Source records
****

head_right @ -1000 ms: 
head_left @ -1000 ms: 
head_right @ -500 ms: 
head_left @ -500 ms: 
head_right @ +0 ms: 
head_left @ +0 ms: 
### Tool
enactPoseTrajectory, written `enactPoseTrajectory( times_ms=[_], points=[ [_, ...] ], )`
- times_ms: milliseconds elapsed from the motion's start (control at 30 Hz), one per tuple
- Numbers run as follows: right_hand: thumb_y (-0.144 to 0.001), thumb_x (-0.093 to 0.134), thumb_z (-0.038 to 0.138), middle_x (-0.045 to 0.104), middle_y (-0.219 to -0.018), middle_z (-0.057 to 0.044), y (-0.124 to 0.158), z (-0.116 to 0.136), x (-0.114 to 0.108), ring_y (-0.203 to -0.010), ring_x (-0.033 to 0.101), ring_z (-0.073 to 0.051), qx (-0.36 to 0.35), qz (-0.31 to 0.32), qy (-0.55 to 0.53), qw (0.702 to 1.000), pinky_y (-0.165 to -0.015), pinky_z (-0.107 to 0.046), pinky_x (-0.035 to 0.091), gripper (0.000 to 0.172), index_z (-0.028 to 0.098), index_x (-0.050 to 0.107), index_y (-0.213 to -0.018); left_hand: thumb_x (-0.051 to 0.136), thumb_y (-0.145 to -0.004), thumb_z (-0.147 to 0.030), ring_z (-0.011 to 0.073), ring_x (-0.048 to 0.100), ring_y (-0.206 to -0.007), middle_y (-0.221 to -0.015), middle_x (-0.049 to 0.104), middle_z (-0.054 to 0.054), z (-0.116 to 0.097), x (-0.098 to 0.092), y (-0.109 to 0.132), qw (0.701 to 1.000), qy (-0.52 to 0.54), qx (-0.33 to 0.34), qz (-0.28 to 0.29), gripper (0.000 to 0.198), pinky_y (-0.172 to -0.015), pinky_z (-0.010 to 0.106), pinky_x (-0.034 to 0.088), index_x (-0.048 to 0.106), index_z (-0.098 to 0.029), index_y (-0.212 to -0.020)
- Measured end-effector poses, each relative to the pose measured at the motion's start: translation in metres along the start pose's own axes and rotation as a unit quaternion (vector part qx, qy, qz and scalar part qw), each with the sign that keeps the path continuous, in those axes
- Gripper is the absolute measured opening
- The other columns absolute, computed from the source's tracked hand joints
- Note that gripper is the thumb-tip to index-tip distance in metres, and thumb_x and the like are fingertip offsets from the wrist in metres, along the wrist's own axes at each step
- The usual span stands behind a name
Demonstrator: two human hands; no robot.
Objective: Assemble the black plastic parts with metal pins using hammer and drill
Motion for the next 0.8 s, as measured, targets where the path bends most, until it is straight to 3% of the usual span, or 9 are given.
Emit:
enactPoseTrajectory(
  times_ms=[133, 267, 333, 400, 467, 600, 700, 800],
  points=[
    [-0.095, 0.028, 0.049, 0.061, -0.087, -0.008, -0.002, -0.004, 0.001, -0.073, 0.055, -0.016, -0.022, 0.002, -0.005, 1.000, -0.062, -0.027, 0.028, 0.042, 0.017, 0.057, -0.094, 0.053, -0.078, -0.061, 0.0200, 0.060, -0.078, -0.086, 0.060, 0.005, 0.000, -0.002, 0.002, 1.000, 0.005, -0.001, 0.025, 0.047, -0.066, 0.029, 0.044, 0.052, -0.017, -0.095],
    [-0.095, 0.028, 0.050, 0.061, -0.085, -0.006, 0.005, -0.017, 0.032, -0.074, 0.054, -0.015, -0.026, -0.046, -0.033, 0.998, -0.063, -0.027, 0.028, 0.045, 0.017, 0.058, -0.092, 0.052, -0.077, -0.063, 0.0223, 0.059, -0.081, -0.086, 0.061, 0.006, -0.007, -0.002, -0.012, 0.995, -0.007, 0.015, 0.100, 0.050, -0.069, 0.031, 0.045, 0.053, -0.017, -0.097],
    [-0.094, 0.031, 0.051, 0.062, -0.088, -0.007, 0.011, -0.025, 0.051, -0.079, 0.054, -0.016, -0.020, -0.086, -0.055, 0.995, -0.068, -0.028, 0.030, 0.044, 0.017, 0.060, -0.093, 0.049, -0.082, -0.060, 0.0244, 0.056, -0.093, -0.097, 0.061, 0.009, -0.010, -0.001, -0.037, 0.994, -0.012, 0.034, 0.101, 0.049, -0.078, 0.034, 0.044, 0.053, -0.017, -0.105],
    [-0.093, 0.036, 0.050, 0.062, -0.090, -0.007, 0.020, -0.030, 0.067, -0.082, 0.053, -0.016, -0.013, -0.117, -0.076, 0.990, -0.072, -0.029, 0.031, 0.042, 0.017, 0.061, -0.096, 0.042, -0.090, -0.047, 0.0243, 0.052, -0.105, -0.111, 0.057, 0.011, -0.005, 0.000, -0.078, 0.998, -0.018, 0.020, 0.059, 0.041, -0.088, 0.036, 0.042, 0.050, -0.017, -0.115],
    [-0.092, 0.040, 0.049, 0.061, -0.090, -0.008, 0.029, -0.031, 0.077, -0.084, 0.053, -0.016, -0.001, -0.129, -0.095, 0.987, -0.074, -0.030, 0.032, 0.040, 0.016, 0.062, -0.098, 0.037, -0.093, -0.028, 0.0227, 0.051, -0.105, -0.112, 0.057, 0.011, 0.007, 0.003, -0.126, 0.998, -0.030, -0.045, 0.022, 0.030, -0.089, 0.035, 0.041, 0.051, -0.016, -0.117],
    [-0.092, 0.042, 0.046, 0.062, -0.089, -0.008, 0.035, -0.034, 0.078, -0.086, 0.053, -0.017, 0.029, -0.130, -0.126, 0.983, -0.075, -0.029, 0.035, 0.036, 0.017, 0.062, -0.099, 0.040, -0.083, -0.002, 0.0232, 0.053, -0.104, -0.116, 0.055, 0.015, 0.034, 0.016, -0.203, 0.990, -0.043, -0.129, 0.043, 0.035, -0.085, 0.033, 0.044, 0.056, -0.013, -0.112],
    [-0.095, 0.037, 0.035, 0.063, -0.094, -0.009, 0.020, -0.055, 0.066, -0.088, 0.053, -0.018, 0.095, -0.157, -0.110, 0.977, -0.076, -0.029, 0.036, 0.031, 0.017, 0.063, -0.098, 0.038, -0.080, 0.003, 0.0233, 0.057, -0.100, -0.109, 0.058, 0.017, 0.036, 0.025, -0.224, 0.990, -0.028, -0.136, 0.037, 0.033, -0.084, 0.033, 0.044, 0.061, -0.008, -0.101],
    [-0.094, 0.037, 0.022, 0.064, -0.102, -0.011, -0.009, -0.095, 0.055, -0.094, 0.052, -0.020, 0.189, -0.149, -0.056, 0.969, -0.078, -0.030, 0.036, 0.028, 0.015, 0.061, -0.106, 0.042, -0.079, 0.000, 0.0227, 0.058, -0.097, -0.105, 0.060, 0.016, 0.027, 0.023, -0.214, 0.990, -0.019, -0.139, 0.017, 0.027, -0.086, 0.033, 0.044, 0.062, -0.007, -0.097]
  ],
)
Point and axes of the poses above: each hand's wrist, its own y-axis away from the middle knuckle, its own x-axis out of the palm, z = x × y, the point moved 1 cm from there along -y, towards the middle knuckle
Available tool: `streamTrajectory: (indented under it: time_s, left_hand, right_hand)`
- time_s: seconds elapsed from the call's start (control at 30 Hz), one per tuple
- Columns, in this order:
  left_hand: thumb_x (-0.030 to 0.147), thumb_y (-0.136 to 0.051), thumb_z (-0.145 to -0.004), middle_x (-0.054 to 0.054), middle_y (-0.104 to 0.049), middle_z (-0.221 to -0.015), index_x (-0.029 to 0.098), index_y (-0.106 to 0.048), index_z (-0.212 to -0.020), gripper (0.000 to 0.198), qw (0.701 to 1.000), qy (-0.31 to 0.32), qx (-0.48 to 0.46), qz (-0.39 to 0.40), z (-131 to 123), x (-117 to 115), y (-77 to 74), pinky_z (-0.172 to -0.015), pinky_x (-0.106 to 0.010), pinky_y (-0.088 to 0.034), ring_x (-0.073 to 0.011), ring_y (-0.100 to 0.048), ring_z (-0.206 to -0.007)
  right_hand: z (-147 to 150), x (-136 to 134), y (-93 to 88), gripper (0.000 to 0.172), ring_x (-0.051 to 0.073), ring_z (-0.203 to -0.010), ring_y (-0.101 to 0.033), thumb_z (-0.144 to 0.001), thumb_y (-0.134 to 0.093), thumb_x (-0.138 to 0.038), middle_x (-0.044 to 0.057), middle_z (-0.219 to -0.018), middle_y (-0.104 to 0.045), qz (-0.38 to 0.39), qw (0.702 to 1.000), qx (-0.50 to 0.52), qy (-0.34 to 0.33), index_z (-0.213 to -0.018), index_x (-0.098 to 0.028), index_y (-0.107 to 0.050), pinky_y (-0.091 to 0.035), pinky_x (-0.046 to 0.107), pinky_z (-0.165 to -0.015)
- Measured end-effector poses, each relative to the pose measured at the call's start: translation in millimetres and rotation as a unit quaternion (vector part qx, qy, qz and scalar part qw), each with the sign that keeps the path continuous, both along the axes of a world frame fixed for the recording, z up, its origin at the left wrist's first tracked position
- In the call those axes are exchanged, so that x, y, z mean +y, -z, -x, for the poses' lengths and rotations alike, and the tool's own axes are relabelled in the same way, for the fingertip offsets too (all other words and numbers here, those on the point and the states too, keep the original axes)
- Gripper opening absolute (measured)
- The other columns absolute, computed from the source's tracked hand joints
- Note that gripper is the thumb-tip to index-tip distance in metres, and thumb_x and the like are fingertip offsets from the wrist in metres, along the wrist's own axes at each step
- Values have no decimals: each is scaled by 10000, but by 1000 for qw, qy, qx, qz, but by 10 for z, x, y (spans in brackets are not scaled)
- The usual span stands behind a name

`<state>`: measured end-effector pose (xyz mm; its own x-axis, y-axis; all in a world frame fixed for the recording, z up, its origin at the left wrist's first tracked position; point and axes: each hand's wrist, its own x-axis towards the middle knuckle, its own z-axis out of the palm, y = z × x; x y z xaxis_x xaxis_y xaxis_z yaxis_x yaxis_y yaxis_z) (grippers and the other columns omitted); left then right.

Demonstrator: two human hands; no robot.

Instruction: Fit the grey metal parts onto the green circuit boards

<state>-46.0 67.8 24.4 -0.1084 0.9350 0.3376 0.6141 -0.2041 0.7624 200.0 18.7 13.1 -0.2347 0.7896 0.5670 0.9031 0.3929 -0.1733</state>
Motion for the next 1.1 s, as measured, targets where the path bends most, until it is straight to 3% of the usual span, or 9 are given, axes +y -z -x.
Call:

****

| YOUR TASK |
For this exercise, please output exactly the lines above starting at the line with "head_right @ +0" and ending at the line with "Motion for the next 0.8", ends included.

| REPLY |
head_right @ +0 ms: 
head_left @ +0 ms: 
### Tool
enactPoseTrajectory, written `enactPoseTrajectory( times_ms=[_], points=[ [_, ...] ], )`
- times_ms: milliseconds elapsed from the motion's start (control at 30 Hz), one per tuple
- Numbers run as follows: right_hand: thumb_y (-0.144 to 0.001), thumb_x (-0.093 to 0.134), thumb_z (-0.038 to 0.138), middle_x (-0.045 to 0.104), middle_y (-0.219 to -0.018), middle_z (-0.057 to 0.044), y (-0.124 to 0.158), z (-0.116 to 0.136), x (-0.114 to 0.108), ring_y (-0.203 to -0.010), ring_x (-0.033 to 0.101), ring_z (-0.073 to 0.051), qx (-0.36 to 0.35), qz (-0.31 to 0.32), qy (-0.55 to 0.53), qw (0.702 to 1.000), pinky_y (-0.165 to -0.015), pinky_z (-0.107 to 0.046), pinky_x (-0.035 to 0.091), gripper (0.000 to 0.172), index_z (-0.028 to 0.098), index_x (-0.050 to 0.107), index_y (-0.213 to -0.018); left_hand: thumb_x (-0.051 to 0.136), thumb_y (-0.145 to -0.004), thumb_z (-0.147 to 0.030), ring_z (-0.011 to 0.073), ring_x (-0.048 to 0.100), ring_y (-0.206 to -0.007), middle_y (-0.221 to -0.015), middle_x (-0.049 to 0.104), middle_z (-0.054 to 0.054), z (-0.116 to 0.097), x (-0.098 to 0.092), y (-0.109 to 0.132), qw (0.701 to 1.000), qy (-0.52 to 0.54), qx (-0.33 to 0.34), qz (-0.28 to 0.29), gripper (0.000 to 0.198), pinky_y (-0.172 to -0.015), pinky_z (-0.010 to 0.106), pinky_x (-0.034 to 0.088), index_x (-0.048 to 0.106), index_z (-0.098 to 0.029), index_y (-0.212 to -0.020)
- Measured end-effector poses, each relative to the pose measured at the motion's start: translation in metres along the start pose's own axes and rotation as a unit quaternion (vector part qx, qy, qz and scalar part qw), each with the sign that keeps the path continuous, in those axes
- Gripper is the absolute measured opening
- The other columns absolute, computed from the source's tracked hand joints
- Note that gripper is the thumb-tip to index-tip distance in metres, and thumb_x and the like are fingertip offsets from the wrist in metres, along the wrist's own axes at each step
- The usual span stands behind a name
Demonstrator: two human hands; no robot.
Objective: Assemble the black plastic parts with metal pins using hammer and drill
Motion for the next 0.8 s, as measured, targets where the path bends most, until it is straight to 3% of the usual span, or 9 are given.

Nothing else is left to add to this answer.